### Brief
Lines of the data that contain the word "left" are the ones to copy.

=== Begin Enclosure ===

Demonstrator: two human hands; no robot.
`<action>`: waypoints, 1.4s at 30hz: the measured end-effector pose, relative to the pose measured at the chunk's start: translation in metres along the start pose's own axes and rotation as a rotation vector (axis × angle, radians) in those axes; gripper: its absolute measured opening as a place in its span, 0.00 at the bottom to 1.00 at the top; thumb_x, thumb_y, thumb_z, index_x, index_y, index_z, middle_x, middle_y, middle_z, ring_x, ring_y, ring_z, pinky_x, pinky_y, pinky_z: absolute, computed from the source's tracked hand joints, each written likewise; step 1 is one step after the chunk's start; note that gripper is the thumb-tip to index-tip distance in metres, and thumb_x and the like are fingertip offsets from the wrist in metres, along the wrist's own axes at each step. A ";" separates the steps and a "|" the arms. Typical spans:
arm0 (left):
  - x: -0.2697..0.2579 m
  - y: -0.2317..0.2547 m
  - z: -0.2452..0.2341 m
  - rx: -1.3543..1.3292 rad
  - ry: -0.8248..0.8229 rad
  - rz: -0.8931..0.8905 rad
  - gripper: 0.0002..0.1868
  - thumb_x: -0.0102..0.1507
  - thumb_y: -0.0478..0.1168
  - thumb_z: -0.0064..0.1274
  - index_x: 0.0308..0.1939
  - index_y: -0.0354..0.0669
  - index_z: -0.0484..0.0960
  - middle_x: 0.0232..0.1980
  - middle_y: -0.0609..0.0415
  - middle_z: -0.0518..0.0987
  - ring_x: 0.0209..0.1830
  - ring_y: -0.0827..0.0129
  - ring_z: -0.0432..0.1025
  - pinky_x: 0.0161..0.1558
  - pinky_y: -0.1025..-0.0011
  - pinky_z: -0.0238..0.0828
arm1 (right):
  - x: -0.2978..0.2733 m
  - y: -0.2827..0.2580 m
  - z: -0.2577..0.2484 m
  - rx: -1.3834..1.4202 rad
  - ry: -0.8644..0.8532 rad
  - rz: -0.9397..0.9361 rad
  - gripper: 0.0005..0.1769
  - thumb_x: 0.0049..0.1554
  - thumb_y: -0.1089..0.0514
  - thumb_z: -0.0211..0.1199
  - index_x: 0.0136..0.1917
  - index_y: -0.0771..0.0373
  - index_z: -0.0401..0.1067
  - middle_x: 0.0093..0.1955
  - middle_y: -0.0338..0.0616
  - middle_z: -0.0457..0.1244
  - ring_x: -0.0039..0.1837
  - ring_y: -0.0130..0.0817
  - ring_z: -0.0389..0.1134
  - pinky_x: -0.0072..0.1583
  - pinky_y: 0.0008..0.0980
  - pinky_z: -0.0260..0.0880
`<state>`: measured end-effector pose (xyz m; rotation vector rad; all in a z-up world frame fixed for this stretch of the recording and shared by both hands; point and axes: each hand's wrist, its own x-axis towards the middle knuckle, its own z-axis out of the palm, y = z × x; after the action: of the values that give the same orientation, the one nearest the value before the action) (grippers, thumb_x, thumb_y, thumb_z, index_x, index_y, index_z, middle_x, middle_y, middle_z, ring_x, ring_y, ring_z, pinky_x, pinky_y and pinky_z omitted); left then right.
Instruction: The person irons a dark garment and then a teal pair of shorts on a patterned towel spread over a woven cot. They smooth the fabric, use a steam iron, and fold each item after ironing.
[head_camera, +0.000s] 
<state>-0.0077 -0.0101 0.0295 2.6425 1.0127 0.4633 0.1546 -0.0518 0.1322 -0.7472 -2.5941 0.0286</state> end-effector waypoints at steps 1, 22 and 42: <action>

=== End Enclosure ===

### Solution
arm0 (left):
`<state>`: measured end-effector pose (xyz m; rotation vector rad; all in a z-up world frame fixed for this stretch of the recording and shared by both hands; point and axes: each hand's wrist, its own x-axis towards the middle knuckle, its own z-axis out of the palm, y = z × x; after the action: of the values that give the same orientation, the one nearest the value before the action) (grippers, thumb_x, thumb_y, thumb_z, index_x, index_y, index_z, middle_x, middle_y, middle_z, ring_x, ring_y, ring_z, pinky_x, pinky_y and pinky_z omitted); left then right.

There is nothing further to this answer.